Despite the agency’s small staff, Silver expressed confidence in the Gambling Control Unit’s ability to hold up in the director’s absence.


“There’s dedicated staff that has a lot of experience, whether it’s the auditors, the inspector supervisor, the deputy director,” he said. “They’re more than capable of conducting the background investigations and making sure that any applicants are suitable for a license in Maine.”

A spokesperson for Mills said Tuesday that the governor would not be available for an interview regarding Champion’s tweets.

“The governor has a responsibility to maintain the integrity of the independent investigation being conducted by the Bureau of Human Resources by allowing it to proceed unimpeded and unbiased by any comments from her,” said Scott Ogden, Mills’ deputy chief of staff for communications. “To that end, she will be withholding comment for the time being.”

Efforts to contact Champion on Tuesday were unsuccessful. A woman who answered a phone believed to belong to his wife hung up when a reporter identified himself.


Champion took over as the executive director in November 2016, hired by the commissioner of the Department of Public Safety with input from the Gambling Control Board. Champion came from Florida, where he had worked in several positions in the gaming industry, including a stint as the head of the state’s Division of Pari-Mutuel Wagering before resigning in 2011.

His is the latest incident of a high-ranking state official being placed on leave after making controversial posts on social media. In January 2021, Maine Capitol Police Chief Russell Gauvin was put on paid leave after making posts on Facebook that disputing the results of the 2020 presidential election and criticizing COVID-19 mask mandates. He resigned three months later, receiving more than $67,000 in severance pay.

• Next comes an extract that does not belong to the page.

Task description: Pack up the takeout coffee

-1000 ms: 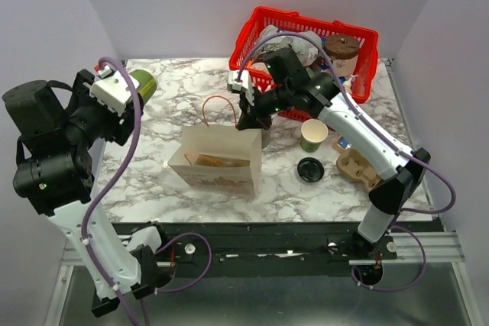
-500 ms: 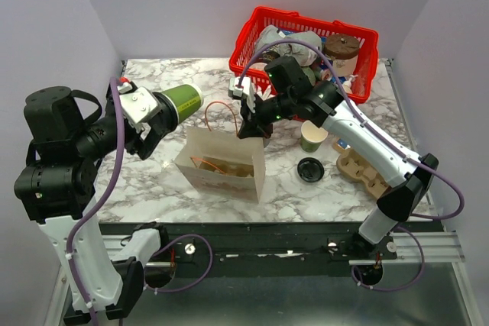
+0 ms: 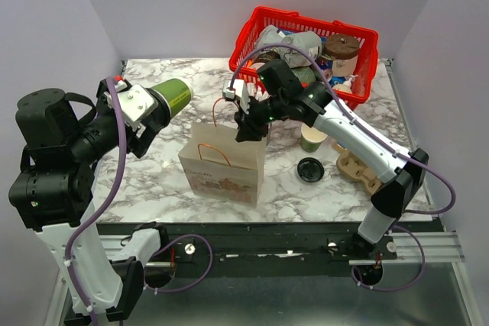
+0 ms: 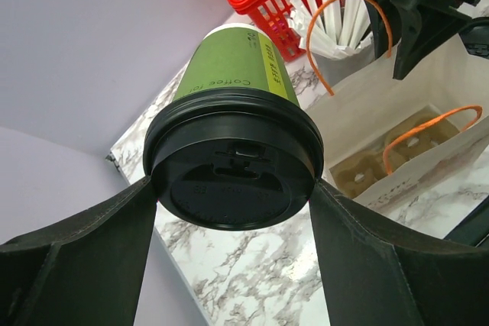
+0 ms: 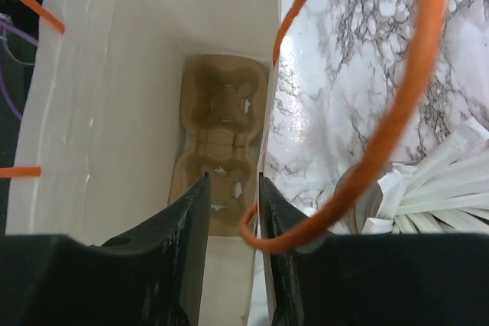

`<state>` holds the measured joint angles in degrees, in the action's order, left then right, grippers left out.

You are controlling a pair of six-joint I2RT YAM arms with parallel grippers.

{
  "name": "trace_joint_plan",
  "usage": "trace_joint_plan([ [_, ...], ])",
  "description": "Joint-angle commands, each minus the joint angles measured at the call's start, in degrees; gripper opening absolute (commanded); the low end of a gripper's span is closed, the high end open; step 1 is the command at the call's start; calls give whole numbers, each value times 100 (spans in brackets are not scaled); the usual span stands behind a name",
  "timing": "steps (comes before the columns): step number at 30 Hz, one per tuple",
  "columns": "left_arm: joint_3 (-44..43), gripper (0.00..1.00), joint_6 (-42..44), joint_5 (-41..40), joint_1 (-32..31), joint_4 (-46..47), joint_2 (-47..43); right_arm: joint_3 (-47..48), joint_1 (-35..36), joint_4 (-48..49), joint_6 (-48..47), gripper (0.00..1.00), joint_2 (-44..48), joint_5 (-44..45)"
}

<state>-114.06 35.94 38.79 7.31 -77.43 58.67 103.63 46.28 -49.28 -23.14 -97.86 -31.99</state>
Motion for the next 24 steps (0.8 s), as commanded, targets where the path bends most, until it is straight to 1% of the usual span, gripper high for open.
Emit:
trace_joint_plan([
  [1, -222, 0, 18, -266, -28, -861, 30, 78, 74, -38, 55, 40, -154, 298],
  [4, -397, 0, 115, -284, -28, -941, 109, 25, 83, -100, 2, 35, -110, 412],
  [12, -389, 0, 290, -337, -28, -932, 100, 271, 83, -653, -182, 35, -57, 790],
  [17, -301, 0, 308, -275, -28, -932, 74, 166, 83, -671, -183, 35, 66, 861],
  [20, -222, 0, 334, -196, -28, -932, 30, 113, 83, -627, -191, 23, 110, 782],
  [21, -152, 0, 360, -178, -28, -932, 13, 104, 83, -592, -200, 12, 101, 730],
  [23, -29, 0, 457, -161, -28, -941, -92, 139, 83, -548, -218, 1, 66, 572],
  [24, 85, 0, 510, -169, -28, -941, -137, 183, 91, -539, -200, 1, -21, 510],
])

The Legislature’s Veterans and Legal Affairs Committee handles gambling legislation in Maine. Rep. Laura Supica, D-Bangor, is the co-chair of the committee, and she told News Center Maine that she agreed with how the Department of Public Safety handled Champion after the tweets.

“I personally support the decision to have a leave of absence,” she said. “I think the comments that were made were sexist and racist, and not representative of our values. So, I think that that was the correct decision to make.”